The prime minister added that Israel had met its commitments aimed at accelerating the talks, clarifying that "it is in our interest to continue the peace negotiations and we are in the midst of talks for their resumption. There is no need for declarations, rows and denials of any false media report."
He was backed by Environment Protection Minister Gilad Erdan, who said he opposed an expansion of the settlement freeze. "If it continues, it will be hard for us to gain the public's trust on other things. Moreover, this would be a concession before negotiating on communities we want."
He added, however, that "we are not in the situation to reject an American mediation attempt, so it would be appropriate to bring a suggestion, once there is one, to the suitable forum – the cabinet or the government."
Minister Avishay Braverman (Labor) stated Monday that "the construction freeze is a marginal issue compared to the security and border arrangements. The prime minister and defense minister must prevent the extreme Right from ruining the peace process. The government must take the path of peace – otherwise we will be making a historic mistake."

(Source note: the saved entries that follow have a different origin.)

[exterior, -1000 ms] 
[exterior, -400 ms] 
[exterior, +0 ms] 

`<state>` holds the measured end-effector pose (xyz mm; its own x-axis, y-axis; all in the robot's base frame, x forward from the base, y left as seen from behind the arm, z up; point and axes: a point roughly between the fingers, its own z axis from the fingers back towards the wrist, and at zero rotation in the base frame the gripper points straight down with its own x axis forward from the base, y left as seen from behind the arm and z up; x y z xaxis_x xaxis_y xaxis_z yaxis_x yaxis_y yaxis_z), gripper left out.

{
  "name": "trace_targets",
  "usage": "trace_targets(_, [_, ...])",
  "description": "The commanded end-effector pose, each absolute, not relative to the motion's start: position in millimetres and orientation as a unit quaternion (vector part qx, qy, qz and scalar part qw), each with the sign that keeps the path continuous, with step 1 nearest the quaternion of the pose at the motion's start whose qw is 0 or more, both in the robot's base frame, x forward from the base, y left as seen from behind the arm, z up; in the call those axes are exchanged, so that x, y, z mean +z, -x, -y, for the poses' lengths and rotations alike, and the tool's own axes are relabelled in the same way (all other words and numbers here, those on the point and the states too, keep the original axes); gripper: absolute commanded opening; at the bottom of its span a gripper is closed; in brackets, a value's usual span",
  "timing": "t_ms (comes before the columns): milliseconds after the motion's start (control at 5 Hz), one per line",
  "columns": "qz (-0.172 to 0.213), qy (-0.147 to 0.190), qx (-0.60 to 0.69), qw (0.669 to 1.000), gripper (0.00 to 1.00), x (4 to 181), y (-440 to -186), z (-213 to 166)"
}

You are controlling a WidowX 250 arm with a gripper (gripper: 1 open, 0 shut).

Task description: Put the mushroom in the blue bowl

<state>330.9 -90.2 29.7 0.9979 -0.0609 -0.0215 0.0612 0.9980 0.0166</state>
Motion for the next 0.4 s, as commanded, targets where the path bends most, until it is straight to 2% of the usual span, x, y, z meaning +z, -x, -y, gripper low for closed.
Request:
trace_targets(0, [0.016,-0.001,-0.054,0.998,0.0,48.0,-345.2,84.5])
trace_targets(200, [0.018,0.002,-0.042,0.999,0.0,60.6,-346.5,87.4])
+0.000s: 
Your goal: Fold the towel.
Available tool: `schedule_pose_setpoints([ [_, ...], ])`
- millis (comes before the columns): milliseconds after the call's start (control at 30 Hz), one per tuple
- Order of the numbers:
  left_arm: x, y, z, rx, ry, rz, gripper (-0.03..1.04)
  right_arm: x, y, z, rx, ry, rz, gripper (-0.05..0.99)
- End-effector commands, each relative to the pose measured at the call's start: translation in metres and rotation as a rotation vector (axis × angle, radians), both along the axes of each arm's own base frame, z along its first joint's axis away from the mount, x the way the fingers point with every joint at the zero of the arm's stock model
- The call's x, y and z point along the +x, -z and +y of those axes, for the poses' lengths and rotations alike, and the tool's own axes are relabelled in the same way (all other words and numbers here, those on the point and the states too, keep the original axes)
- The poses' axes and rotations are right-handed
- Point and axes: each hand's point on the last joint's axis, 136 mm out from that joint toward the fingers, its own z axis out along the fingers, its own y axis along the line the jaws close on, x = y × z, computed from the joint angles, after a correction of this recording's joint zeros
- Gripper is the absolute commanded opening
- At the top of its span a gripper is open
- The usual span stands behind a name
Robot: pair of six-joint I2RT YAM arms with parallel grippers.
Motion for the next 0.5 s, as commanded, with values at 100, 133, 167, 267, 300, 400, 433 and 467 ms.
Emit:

At the start of the cabinet meeting, Science and Technology Minister Daniel Hershkowitz (Habayit Hayehudi) addressed the peace talks as well. "The freeze is over and is no longer relevant," he stated.
As for the deportation of foreign workers' children and several ministers' call for a new cabinet discussion on the matter, he said he accepts the professional committee and does not see any reason for putting the issue on the agenda again.
On the same issue, Interior Minister Eli Yishai (Shas) stated firmly that "we must understand that we are not talking about 400 (children) but about 20,000. Together with the parents and siblings it's 80,000 people. It's like losing a city."
He teased Defense Minister Ehud Barak (Labor), who called for the issue to be reexamined, saying that "it's a shame he can't understand this and is only driven by considerations of ratings. I will maintain the Jewish majority. I won't let the children turn into an insurance policy."